## WORK ORDER
Please copy each line of the listing below in which the word "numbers" appears.

## GIVEN INFORMATION
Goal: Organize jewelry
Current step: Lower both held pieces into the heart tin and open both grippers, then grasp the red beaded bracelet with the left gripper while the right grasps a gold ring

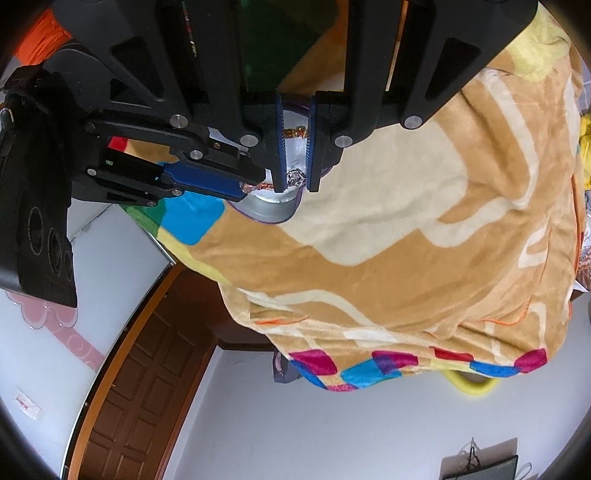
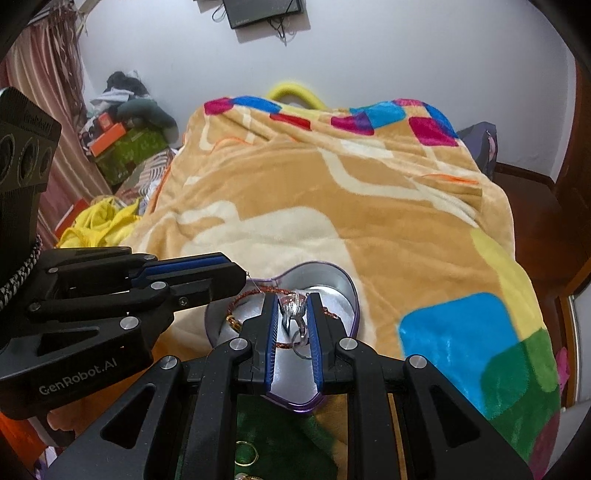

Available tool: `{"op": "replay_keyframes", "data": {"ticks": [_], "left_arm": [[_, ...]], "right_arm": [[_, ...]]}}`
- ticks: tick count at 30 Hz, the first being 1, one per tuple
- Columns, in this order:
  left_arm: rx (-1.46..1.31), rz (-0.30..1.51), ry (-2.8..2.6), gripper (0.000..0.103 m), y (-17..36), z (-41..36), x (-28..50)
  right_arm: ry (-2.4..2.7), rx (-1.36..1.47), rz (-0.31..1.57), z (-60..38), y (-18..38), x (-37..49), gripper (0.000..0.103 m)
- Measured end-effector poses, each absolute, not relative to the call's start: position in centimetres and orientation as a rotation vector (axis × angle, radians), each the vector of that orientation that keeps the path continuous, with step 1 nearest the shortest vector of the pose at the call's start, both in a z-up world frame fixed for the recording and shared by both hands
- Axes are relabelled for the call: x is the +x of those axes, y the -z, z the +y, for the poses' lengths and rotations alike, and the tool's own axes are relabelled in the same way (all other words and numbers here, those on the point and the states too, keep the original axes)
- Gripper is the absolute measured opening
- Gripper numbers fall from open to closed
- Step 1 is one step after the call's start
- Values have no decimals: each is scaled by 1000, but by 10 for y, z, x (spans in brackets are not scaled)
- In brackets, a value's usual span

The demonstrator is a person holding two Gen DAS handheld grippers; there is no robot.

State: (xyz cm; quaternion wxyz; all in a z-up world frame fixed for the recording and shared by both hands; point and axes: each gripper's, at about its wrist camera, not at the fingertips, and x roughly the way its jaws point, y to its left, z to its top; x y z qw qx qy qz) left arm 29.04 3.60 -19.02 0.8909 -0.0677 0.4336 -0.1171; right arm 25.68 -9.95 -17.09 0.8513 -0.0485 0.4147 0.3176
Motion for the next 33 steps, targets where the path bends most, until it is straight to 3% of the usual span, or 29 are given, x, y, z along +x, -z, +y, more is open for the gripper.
{"op": "replay_keyframes", "data": {"ticks": [11,17,25,33], "left_arm": [[-140,887,241,9,181,38,283],[-138,862,235,12,166,40,272],[-104,815,221,20,140,40,248],[-82,787,200,31,122,40,219]], "right_arm": [[-670,-147,887,-96,169,255,15],[-654,-173,857,-97,158,245,21],[-623,-187,791,-105,132,224,32],[-601,-167,737,-118,111,199,33]]}}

## THE ANSWER
- Axes are relabelled for the call: x is the +x of those axes, y the -z, z the +y, for the poses' lengths and rotations alike, and the tool's own axes are relabelled in the same way (all other words and numbers here, those on the point and the states too, keep the original axes)
- Gripper numbers fall from open to closed

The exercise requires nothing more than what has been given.